Relatives react after the death of a family member due to COVID-19, as coronavirus cases surge in the national capital, at LNJP hospital in New Delhi, Tuesday, April 20, 2021. Photo: PTI.

This is visible in the functioning of the cabinet and all other institutions making any kind of decentralisation almost impossibility. When things are working, Modi centralises to take the credit, and when they begin to collapse – as we have been seeing with the supply of oxygen and vaccines – he begins to ‘decentralise’ and hold the states responsible.

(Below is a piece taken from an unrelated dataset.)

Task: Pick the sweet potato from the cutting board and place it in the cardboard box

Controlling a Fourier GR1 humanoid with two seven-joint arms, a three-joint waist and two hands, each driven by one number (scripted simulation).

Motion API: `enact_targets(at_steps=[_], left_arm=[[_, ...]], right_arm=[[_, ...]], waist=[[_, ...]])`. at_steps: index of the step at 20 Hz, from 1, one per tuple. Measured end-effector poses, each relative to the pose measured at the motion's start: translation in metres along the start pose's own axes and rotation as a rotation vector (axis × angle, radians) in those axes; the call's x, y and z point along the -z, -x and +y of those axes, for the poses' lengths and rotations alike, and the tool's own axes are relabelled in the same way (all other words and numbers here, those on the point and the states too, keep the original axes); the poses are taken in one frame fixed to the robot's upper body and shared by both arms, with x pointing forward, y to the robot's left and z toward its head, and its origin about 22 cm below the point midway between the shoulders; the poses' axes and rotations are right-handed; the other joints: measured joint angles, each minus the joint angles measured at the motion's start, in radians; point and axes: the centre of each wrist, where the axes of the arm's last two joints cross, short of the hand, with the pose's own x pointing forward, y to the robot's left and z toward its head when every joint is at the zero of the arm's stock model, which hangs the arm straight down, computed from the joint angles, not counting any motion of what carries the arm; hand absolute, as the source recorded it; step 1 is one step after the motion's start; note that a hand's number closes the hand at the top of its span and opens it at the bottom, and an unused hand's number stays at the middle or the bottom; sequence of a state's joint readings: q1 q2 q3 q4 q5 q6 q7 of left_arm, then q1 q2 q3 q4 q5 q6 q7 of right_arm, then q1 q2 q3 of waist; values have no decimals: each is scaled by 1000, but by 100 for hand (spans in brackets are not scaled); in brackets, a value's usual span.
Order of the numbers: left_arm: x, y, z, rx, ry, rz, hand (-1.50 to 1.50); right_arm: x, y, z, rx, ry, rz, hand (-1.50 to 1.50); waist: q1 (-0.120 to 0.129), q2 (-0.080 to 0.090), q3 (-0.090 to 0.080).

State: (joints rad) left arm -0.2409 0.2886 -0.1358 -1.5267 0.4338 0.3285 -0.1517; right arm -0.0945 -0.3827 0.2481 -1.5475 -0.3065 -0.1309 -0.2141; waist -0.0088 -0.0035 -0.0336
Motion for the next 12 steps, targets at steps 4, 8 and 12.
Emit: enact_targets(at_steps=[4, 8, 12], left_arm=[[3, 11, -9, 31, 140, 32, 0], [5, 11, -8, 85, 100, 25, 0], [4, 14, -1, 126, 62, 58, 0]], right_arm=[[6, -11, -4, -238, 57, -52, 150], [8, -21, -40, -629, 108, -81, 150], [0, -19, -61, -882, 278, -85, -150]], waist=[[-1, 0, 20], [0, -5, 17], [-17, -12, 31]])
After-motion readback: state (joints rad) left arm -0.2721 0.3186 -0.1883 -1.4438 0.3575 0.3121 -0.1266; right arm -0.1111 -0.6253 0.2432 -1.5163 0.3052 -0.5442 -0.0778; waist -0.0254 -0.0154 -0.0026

‘Othering’ and false narratives

Another element is proving the superiority of the dominant groups as a norm, and inferirorising those it ‘others’ and also compulsively dislikes and even hates those who are considered weak and inferior. Hatred towards the weak is a core element of the majoritarian psyche. It wishes to not only take out-of-turn privileges but make it a point to prove that it is doing so to add ‘insult to injury’. In doing this, it obviously does not know where to draw a line, any withdrawal or moderation is seen as either weakness or a compromise.

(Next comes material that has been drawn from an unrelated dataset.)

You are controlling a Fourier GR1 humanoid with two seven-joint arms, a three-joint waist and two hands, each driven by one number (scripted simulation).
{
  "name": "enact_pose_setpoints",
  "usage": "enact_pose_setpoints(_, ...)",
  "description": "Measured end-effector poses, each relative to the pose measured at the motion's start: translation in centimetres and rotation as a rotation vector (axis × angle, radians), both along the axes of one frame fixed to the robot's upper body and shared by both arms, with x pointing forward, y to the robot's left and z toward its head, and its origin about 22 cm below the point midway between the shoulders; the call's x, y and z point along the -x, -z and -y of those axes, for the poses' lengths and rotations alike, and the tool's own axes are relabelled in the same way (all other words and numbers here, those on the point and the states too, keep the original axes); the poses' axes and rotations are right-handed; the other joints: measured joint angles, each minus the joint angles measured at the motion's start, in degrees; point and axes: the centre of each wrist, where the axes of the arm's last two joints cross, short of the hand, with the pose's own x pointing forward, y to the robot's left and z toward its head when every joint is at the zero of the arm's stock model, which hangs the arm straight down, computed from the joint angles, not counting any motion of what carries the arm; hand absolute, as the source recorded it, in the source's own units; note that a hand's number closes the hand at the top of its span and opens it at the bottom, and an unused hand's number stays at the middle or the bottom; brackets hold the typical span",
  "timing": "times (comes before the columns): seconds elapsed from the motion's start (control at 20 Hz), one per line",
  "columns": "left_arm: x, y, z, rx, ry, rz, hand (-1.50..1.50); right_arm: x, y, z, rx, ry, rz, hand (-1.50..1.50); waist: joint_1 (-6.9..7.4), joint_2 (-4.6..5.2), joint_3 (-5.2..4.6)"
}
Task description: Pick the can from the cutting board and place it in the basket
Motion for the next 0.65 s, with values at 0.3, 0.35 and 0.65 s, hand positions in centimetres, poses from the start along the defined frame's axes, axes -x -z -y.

This was visible in the way Kumbh Mela was allowed with a celebratory triumphalism, with a hidden reference to the way Tabhlighis were blamed and Muslim congregations were disallowed. In glorifying the imagined superiority, it lands up in a ‘suicidal majoritarianism’, where more than 1,700 got infected during the Kumbh Mela, and demanding probity is construed as anti-Hindu. It is an ironical case of injuring one’s own self is seen as a cause for celebration.

Also read: The Many Dimensions of Majoritarianism Beyond Religious Discrimination

This psyche also is based on spreading false information and blaming others precisely for what they do. Manipulation and machination of this kind are not a happenstance but a compulsive need in a majoritarian psyche. Wronging others gives succour and security to those claiming superiority. Spreading false information and accusing others of what one does is seen as an efficient strategy and a sign of intelligence and superiority gained by birth.

We have seen the tampering of statistics, especially with regard to the performance of the economy right from the beginning of the current regime. We have also been witness to this unique ‘art’ of blaming others for what one does as in the context of Delhi riots when those working to prevent them and for the cause of rehabilitation were ‘found’ guilty of engineering violence. It also included blaming a doctor who was actually struggling to find oxygen for children.

Prime Minister Narendra Modi. Photo: REUTERS/Amit Dave

Creating false narratives and fixing and arbitrarily implicating others is often credited as the art of being a ‘modern-day Chanakya’. This again we saw in various cases of poaching, destabilising governments, planting evidence in the case of Bhima Koregaon as the recent findings of the forensic experts tell us. All of this is today hurting us in fighting the pandemic.

We do not have credible information about the number of deaths and oxygen supplies. When vaccines were running out of stock, Modi declared ‘Tika Utsav’. When no new supplies were available and stocks were exhausted, vaccination was opened up for everyone above the age of 18 years, so that, perhaps, states can be blamed for not fulfilling the requirements when the Centre was generous to allow vaccinations for all above 18 years.

The irony is today those who actively sanctioned these methods as part of a majoritarian psyche cannot speak or resist when they are at the receiving end. They cannot even, perhaps, acknowledge fully to themselves the nature of insecurity and suffering. Far worse they do not know who to blame, except to hallucinate that things are either not that bad or will get better soon.

From a majority that expressed a sense of indignation and supported righteous lawlessness is today robbed of a language to express the nature of discontent. The leader again through serendipity becomes the only hope, and the supreme leader leaves no opportunity of drilling in insecurity and vulnerability as it seems to only bring further discipline and support.

The majoritarian psyche creates a vicious cycle that has come a full circle during the pandemic and the failure of fight it comes with is neither surprising nor any cause for indignation.

Ajay Gudavarthy is an associate professor at the Centre for Political Studies, JNU.